FDA Approves remdesivir to Treat COVID-19

The FDA approved a remdesivir medication called “Veklury” to treat COVID-19 in people 12 years and older (and weighing over 88 lbs.).  The medicine is only approved for COVID-19 treatment if it’s administered in a hospital or other acute inpatient care facility.

This is the first medication that has been fully approved for the treatment of COVID-19. Many other medications have been given Emergency Use Authorization for use in patients with COVID-19 but this is the first med to be fully approved for treatment. The drug appears to help some patients recover more quickly but it hasn’t been shown to improve survival chances.

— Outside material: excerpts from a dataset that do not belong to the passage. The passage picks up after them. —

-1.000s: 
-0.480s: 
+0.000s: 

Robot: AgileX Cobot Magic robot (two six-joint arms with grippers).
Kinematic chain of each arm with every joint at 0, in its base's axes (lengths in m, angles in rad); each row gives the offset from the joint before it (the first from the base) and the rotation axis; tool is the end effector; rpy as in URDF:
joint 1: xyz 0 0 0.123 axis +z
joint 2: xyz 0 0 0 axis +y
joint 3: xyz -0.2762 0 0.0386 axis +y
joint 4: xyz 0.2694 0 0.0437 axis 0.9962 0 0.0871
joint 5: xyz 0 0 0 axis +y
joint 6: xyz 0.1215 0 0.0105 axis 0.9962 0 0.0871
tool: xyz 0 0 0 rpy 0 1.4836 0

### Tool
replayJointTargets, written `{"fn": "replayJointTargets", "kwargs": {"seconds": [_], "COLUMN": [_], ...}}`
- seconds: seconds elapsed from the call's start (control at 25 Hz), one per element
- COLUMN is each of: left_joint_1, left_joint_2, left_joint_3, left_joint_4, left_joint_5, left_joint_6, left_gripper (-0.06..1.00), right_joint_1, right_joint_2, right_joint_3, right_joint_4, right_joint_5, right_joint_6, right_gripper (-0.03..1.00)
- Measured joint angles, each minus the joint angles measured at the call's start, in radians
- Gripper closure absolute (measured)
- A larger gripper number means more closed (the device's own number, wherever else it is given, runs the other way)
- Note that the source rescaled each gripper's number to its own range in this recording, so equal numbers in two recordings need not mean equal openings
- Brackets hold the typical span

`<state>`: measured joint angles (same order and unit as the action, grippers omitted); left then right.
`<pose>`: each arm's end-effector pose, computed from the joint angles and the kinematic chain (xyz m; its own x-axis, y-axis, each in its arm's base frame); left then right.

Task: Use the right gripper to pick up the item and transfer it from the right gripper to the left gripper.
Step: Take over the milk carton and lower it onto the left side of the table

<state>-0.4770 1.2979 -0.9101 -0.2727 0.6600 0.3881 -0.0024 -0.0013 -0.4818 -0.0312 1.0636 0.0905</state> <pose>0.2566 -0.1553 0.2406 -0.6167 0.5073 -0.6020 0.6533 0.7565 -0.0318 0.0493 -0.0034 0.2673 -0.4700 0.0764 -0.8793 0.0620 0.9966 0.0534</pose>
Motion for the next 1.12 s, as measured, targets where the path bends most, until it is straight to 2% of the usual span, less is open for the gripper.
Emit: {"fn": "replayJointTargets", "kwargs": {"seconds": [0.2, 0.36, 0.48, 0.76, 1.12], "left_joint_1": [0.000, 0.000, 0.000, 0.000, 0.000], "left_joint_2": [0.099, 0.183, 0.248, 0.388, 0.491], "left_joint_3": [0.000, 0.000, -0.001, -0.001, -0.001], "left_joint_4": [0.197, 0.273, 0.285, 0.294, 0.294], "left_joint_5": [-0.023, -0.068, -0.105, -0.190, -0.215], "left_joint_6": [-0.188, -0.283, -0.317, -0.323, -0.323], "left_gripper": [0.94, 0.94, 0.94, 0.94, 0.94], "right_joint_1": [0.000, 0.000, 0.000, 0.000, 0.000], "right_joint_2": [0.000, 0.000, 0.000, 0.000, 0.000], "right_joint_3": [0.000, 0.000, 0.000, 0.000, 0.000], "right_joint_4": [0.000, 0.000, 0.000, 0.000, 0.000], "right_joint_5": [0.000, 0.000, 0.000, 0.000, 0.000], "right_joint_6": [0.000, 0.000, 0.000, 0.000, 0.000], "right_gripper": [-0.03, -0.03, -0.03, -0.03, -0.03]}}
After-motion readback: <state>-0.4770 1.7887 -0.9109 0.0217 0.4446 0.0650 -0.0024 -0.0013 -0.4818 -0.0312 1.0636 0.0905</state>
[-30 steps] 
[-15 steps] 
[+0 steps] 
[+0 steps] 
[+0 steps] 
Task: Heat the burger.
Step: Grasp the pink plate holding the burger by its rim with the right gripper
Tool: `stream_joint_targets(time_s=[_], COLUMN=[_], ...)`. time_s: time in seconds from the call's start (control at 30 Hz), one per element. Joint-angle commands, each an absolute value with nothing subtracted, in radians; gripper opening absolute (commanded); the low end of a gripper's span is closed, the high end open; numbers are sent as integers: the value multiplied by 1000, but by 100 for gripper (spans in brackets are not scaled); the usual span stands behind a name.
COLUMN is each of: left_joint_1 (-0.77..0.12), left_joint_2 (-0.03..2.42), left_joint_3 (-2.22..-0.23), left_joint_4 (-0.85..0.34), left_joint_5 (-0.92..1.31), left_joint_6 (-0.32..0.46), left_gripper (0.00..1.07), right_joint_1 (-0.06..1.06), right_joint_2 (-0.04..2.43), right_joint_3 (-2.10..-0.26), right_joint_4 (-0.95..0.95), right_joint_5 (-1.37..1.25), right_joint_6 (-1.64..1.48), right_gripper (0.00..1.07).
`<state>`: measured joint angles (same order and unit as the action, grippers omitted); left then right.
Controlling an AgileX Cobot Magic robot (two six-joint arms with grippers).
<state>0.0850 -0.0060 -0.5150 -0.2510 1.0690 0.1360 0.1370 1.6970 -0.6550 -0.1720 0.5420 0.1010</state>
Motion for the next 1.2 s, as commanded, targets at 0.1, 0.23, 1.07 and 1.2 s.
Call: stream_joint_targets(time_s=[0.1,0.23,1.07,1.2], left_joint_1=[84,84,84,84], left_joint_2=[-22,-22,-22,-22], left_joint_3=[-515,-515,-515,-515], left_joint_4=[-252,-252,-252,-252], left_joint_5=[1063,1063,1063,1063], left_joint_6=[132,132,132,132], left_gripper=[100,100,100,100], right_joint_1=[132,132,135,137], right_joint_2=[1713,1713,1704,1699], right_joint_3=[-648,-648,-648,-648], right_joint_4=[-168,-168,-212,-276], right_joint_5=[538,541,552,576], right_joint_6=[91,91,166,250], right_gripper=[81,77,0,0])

A clinical trial found that it accelerated recovery among patients that had advanced disease. It was a randomized, controlled trial involving 1063 patients.  The study found that patients who got remdesivir recovered 31% faster than the people that got the placebo (p<0.001). The median time to recovery was 11 days for patients treated with remdesivir compared with 15 days for the placebo group.

Here’s one of my previous blog posts that walks you through how the FDA processes work when evaluating and approving medications. Here’s where you can read FDA’s press release on the remdesivir approval.

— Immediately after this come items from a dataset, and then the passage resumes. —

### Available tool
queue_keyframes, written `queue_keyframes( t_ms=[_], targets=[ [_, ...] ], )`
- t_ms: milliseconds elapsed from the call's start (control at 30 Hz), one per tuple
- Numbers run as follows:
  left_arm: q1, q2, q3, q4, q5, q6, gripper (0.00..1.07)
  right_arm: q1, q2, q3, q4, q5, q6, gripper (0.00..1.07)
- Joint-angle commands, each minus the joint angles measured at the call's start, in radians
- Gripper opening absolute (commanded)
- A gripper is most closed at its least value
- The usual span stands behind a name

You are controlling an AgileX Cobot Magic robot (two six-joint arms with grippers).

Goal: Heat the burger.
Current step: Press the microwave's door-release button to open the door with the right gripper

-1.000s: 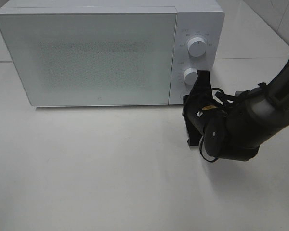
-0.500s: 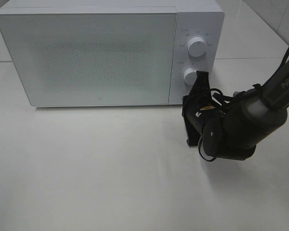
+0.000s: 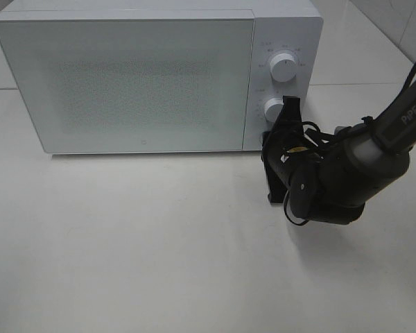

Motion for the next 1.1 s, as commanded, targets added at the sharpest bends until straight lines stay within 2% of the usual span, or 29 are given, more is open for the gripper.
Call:
queue_keyframes(
  t_ms=[33,233,567,867,1100],
  targets=[
    [0.001,-0.021,0.002,0.002,-0.009,-0.007,0.98,-0.001,-0.001,-0.024,-0.004,-0.011,-0.027,0.00],
    [0.001,-0.021,0.002,0.002,-0.009,-0.007,0.98,-0.001,-0.001,-0.048,0.014,0.005,-0.067,0.00],
    [0.001,-0.021,0.002,0.002,-0.009,-0.007,0.98,-0.013,-0.001,-0.146,0.089,0.052,-0.187,0.00],
    [0.001,-0.021,0.002,0.002,-0.009,-0.007,0.98,-0.049,-0.001,-0.249,0.087,0.036,-0.251,0.00],
    [0.001,-0.021,0.002,0.002,-0.009,-0.007,0.98,-0.056,-0.001,-0.261,0.080,0.043,-0.256,0.00]
  ],
)
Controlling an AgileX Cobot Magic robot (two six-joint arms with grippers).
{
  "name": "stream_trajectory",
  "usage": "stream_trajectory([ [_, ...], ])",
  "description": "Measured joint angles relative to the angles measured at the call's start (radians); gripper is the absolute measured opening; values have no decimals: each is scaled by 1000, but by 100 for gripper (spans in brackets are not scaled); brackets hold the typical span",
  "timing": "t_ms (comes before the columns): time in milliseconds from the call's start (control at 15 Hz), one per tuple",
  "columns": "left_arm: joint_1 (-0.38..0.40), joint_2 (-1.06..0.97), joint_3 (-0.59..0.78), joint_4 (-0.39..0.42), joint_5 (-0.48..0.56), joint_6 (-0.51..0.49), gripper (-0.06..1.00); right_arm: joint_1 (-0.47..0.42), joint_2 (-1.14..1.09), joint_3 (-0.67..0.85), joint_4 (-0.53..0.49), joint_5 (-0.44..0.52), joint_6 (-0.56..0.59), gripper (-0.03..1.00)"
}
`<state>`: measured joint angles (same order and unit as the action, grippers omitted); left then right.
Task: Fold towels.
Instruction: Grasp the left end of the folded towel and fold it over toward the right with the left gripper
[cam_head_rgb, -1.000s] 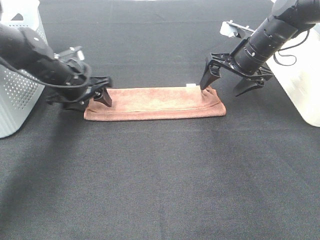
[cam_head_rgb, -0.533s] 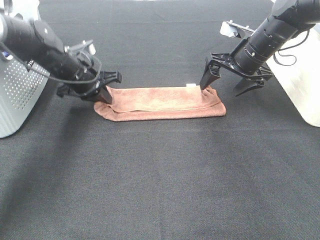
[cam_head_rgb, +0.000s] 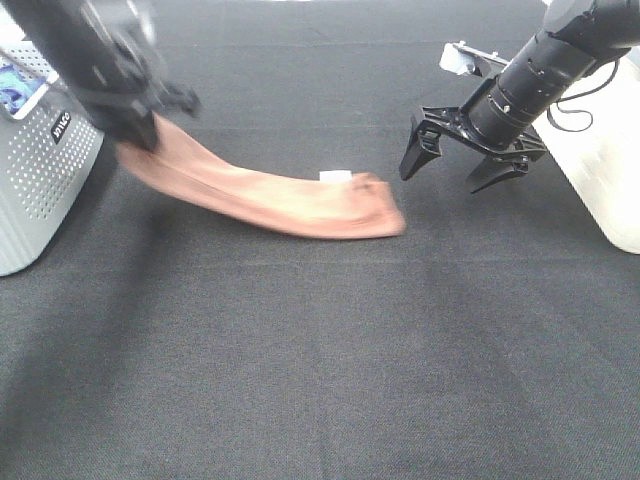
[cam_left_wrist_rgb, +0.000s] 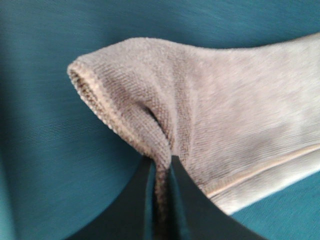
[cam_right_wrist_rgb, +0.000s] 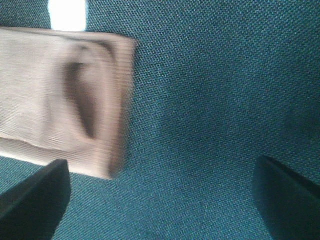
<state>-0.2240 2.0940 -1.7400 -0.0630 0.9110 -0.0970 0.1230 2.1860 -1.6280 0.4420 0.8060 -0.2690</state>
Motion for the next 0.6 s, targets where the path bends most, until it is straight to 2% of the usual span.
stream_trajectory([
  [133, -7, -3, -61, -15, 68, -12, 4, 0, 0, 0, 0, 1, 0, 92],
  [200, -18, -3, -85, -59, 81, -12, 4, 0, 0, 0, 0, 1, 0, 92],
  [267, -51, -3, -106, -152, 81, -12, 4, 0, 0, 0, 0, 1, 0, 92],
  [400, -100, 7, -111, -243, 59, -9, 4, 0, 0, 0, 0, 1, 0, 92],
  [600, -171, 91, -118, -308, -24, -13, 4, 0, 0, 0, 0, 1, 0, 92],
])
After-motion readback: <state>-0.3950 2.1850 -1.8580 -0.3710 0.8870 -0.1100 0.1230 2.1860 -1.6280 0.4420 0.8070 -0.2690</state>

State Health Department Changes School Metric Recommendations

Was it a good decision?

The main drivers for managing COVID-19 risks in Arizona schools are the mitigation measures that are in place to prevent the spread of the disease in schools. The other important factor is the level of community spread within the district. Both are important factors for school governing boards to use as they make these important decisions.

Earlier this week the ADHS quietly changed the criteria that they recommend school districts use to make decisions about whether to use in-person, hybrid or virtual instruction. Arizona uses three different metrics for the benchmarks: percent positivity, cases per 100,000 and something called COVID-like illnesses reported by hospitals.

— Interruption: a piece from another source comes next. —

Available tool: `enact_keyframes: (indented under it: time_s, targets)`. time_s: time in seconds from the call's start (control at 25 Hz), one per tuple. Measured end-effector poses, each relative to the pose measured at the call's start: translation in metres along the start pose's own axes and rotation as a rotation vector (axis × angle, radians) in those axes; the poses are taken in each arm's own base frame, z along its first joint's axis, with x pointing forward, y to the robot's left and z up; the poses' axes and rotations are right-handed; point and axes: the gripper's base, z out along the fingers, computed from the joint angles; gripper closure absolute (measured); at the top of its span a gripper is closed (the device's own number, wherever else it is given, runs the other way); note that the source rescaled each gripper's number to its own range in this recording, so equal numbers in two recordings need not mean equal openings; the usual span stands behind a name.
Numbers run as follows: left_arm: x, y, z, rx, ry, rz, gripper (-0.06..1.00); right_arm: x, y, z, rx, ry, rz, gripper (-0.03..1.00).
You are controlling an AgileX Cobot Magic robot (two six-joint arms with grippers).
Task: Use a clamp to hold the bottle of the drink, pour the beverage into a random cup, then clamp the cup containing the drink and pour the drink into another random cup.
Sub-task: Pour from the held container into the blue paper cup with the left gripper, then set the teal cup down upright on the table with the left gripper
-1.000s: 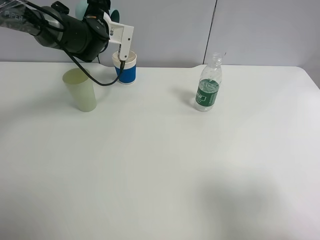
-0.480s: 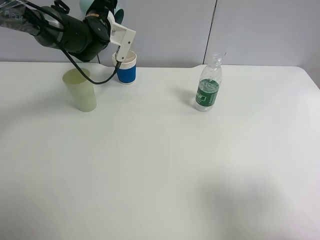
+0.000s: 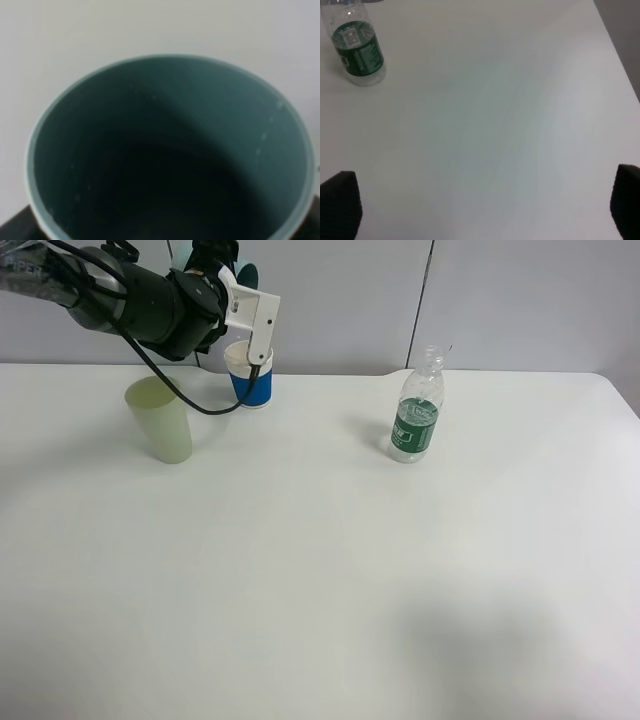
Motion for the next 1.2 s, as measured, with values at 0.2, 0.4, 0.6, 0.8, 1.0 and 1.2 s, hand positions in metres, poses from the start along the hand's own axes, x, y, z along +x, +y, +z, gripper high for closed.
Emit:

The first 2 metrics are solid benchmarks. Both percent positivity and cases per 100,000 are routinely reported across the public health system now- and both rely on firm diagnoses. Covid-like illness, on the other hand, is voluntarily and sporadically reported and largely subjective. It comes through a voluntary system called “Biosense”.

The guidance that was established a few months ago stated that “Schools should start preparing for virtual learning when one or more of the benchmarks are in the substantial spread category”. Under the guidance established this week, the Department now says that “district leaders to move from hybrid to virtual learning if all three benchmarks move to substantial for two weeks”.

The problem with that change from my perspective is that it puts decision-making emphasis on all three indicators even though only 2 of the indicators are solid ones (case rates and percent positivity). Covid-like illness is only a syndromic surveillance indicator that is subjective and sporadically reported. Putting Covid-like illness on par with the others and stating that all 3 indicators need to be in the ‘substantial’ range before going to virtual instruction puts more emphasis than is reasonable for that indicator.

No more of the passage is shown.